# Raw data
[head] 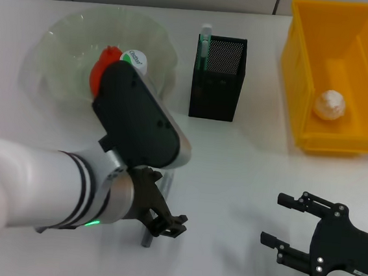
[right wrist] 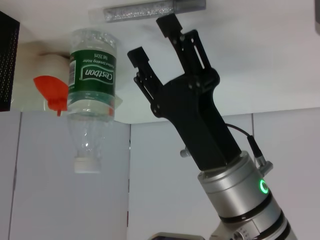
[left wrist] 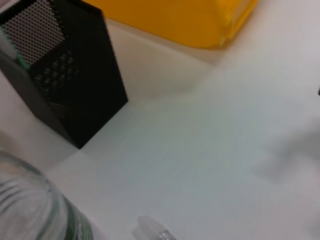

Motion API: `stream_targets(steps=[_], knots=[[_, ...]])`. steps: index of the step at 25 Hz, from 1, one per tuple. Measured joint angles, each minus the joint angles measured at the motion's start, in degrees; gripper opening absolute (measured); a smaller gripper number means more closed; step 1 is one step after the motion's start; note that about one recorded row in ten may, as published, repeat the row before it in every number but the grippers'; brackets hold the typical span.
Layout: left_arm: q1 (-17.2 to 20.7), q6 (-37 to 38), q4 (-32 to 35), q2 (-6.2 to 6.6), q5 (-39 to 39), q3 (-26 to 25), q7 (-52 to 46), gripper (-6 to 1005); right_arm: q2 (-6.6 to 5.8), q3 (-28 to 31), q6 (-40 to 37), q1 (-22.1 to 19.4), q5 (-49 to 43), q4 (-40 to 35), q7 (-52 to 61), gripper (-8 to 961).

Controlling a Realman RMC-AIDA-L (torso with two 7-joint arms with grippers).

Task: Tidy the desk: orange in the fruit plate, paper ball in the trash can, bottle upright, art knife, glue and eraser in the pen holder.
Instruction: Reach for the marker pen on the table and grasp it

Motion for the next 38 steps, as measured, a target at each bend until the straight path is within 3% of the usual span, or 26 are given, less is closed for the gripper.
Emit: stream_targets(steps=[7, 16, 21, 23, 38], knots=[[-4.24, 0.66, -5.7, -0.01, 0.04, 0.07, -1.27, 818, 0.07, 0.05, 0.57, 0.37, 0.0, 0.63, -0.16, 689], [-6.27, 3.72, -7.17, -0.1, -1.94, -2.33, -1.4, 818, 0.09, 0.05, 0.58, 0.38, 0.0, 0.71, -0.05, 689], [-7.44, 4.26, -8.31, -0.09, -2.84, -2.73, -1.42, 594, 0.09, 0.05, 0.57, 0.36, 0.0, 0.77, 0.2, 689], [-7.71, 4.35, -8.55, -0.09, -2.86, -2.79, -1.43, 391, 0.09, 0.05, 0.57, 0.39, 0.0, 0.89, 0.27, 689], [-9.3, 5.76, -10.0, -0.09, -2.98, -2.82, -1.49, 381, 0.09, 0.04, 0.3, 0.43, 0.18, 1.06, 1.12, 688]])
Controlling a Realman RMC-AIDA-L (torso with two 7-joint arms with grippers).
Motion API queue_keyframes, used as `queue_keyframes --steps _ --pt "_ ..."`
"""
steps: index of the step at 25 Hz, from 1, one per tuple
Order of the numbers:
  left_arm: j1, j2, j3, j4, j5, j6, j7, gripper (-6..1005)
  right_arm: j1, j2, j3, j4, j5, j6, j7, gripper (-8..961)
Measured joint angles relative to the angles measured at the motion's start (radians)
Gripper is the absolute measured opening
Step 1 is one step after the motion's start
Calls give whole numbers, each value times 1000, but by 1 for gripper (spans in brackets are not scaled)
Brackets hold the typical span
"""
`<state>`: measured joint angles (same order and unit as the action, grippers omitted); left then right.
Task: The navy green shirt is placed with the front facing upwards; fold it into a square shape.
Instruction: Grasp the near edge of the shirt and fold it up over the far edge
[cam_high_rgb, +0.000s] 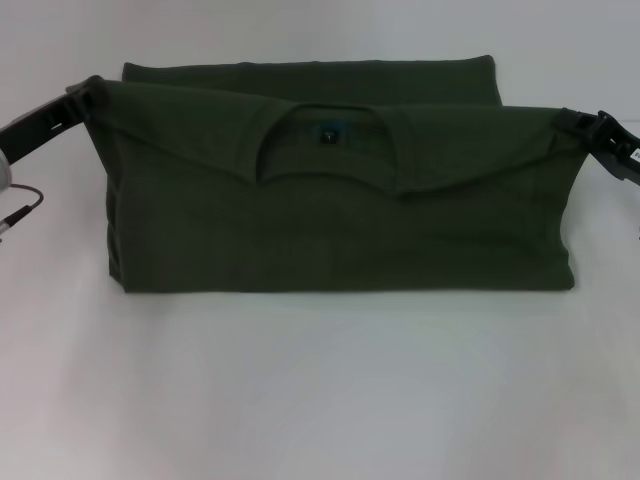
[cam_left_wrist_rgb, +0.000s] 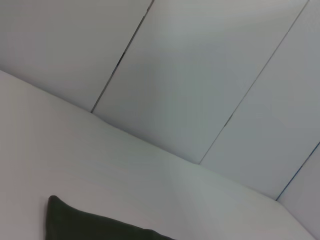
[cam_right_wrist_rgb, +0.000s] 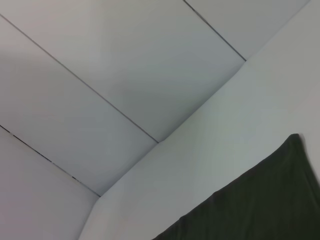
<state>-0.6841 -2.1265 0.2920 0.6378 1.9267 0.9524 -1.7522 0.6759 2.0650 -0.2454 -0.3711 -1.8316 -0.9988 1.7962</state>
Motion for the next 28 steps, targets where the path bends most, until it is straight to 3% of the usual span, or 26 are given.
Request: queue_keyframes --steps 13,21,28 --pt "11 -12 38 -24 -6 -59 23 28 7 15 -21 1 0 45 -2 21" --pt "3 -33 40 -49 -26 -131 70 28 17 21 -26 25 0 96 -28 21" --pt "-16 -34 42 -101 -83 -175 143 28 24 21 -24 28 27 113 -48 21"
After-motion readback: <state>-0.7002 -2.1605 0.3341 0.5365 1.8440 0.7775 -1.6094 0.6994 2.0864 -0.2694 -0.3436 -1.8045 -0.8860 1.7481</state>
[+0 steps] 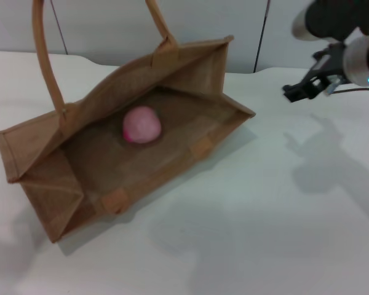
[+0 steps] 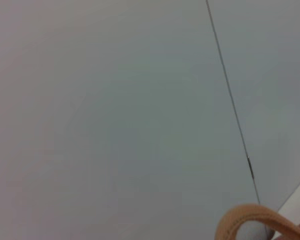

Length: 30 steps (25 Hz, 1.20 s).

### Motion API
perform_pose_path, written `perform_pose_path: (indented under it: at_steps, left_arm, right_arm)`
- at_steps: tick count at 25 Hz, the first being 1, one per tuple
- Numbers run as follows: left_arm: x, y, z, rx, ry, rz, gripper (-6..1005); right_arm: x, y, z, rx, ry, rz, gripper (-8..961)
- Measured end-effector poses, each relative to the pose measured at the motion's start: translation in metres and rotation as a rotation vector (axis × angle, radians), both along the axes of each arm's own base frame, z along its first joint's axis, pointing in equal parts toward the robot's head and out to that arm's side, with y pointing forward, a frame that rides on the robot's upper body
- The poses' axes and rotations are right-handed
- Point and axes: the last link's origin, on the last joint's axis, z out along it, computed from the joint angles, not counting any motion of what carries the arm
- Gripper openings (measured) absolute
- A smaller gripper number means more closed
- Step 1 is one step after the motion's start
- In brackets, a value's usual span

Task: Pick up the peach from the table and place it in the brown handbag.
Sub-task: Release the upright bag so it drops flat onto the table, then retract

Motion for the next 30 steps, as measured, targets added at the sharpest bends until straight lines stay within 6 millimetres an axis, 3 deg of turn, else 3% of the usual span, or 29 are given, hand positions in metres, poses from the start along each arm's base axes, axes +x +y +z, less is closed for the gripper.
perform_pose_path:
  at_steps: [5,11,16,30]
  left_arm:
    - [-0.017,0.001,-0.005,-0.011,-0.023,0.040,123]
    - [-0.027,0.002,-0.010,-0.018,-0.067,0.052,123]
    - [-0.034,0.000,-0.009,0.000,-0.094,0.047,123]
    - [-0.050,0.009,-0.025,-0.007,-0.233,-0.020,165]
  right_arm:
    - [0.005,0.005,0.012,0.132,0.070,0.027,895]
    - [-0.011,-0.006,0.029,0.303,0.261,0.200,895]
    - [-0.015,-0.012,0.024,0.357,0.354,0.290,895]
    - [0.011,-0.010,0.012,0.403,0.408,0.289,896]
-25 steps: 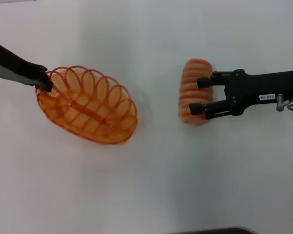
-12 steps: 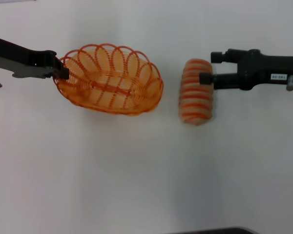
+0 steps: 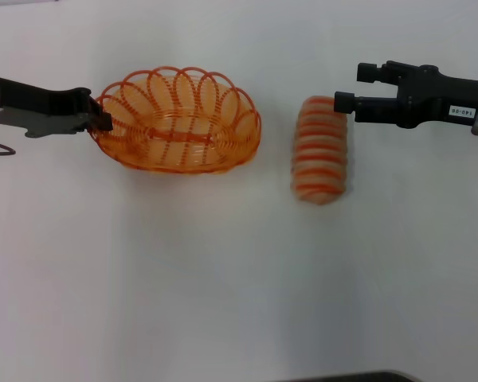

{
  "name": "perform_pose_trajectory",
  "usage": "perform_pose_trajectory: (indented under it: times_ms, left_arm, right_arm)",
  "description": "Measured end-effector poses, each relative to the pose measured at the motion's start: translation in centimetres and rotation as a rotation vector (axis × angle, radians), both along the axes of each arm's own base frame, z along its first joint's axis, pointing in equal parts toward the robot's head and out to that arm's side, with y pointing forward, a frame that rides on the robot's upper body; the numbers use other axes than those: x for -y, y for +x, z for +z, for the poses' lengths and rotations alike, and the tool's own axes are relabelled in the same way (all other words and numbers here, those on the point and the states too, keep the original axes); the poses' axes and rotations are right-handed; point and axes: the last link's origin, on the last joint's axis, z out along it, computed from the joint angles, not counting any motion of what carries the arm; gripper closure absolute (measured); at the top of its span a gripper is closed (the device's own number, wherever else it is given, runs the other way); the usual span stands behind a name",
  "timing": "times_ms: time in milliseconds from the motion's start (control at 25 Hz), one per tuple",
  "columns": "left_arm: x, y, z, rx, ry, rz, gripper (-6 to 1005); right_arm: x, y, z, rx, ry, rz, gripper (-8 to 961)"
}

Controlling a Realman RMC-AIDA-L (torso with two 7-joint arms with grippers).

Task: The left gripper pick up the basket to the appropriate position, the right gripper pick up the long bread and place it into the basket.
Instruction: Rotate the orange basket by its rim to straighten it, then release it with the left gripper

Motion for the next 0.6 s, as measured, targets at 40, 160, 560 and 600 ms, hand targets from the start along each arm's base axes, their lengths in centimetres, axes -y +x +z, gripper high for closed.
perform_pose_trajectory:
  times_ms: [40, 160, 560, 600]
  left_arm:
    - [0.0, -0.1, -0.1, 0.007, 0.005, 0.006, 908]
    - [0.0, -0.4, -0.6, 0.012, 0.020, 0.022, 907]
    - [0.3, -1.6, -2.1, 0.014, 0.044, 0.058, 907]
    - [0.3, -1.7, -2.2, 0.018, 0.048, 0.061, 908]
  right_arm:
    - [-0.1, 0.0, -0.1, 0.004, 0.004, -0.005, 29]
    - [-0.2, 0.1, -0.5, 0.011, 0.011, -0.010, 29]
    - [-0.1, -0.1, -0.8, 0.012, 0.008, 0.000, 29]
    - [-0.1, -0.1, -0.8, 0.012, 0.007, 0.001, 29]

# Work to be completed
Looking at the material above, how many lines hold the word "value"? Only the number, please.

# Response area
2